働き方改革と言いながら、そこに含まれている高度プロフェッショナル制度を見る限り、如何に残業代を払わずに済ませるか、という観点でしか作られていない。
法案に書かれているのは、年収1075万円程度に相当する収入のある人については、労働時間の規制(残業代・深夜労働を払えという部分)を適用除外する、ということだけである。

それなのに、総理大臣も、厚労大臣も、あたかも、働く人が自由に働き、成果に応じて収入が得られる制度であるかのような説明を行い、与党議員はこれに唯々諾々として矛盾も指摘しないし、大手マスコミもそこを厳しく指摘するに至っていない。
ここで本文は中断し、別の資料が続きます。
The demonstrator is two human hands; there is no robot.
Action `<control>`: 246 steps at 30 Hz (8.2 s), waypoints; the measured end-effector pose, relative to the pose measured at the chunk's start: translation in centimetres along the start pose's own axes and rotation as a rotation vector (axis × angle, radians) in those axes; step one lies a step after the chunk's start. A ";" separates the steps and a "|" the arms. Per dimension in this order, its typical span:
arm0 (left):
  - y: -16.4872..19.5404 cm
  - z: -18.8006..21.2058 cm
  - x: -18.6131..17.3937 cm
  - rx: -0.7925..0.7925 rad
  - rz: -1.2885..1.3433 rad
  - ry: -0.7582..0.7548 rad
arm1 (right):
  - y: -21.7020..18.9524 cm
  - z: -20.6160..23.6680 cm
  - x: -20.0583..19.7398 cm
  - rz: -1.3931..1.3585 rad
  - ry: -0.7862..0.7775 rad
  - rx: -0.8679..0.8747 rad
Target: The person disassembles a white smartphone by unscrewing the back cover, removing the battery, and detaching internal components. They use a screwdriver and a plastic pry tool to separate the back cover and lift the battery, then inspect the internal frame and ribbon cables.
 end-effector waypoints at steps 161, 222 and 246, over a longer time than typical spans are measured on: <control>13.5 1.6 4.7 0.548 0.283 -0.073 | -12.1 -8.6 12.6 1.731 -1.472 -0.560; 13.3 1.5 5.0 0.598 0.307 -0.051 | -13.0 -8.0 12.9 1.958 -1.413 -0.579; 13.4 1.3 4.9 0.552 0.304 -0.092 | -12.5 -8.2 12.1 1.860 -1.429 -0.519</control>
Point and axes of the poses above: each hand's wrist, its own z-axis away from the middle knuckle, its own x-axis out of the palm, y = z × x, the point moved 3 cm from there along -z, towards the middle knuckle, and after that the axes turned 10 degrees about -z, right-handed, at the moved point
国会で、こんないい加減な議論しかされていない、つまり、民主主義社会、言論の自由がある社会であるにもかかわらず、国民にその点がろくに知らされないまま、多数の国民も積極的に知ろうとしないまま、法案が通ってしまっている、という点に、暗澹たる気持ちになる。
ある意味、民主主義の重大な危機なのだろう。

権利は勝ち取るために常に闘争しなければならないと、高校生の頃、習ったような気がするが、それを実践しないと、ナチスに蹂躙されたドイツのように、軍部独走を許した過去の日本のようになるのではないだろうか。
特効薬はないのだろうが、急がば回れ、で、中学、高校の教育あたりから一歩一歩改善を積み重ねないといけないのかな、と思っているこの頃である。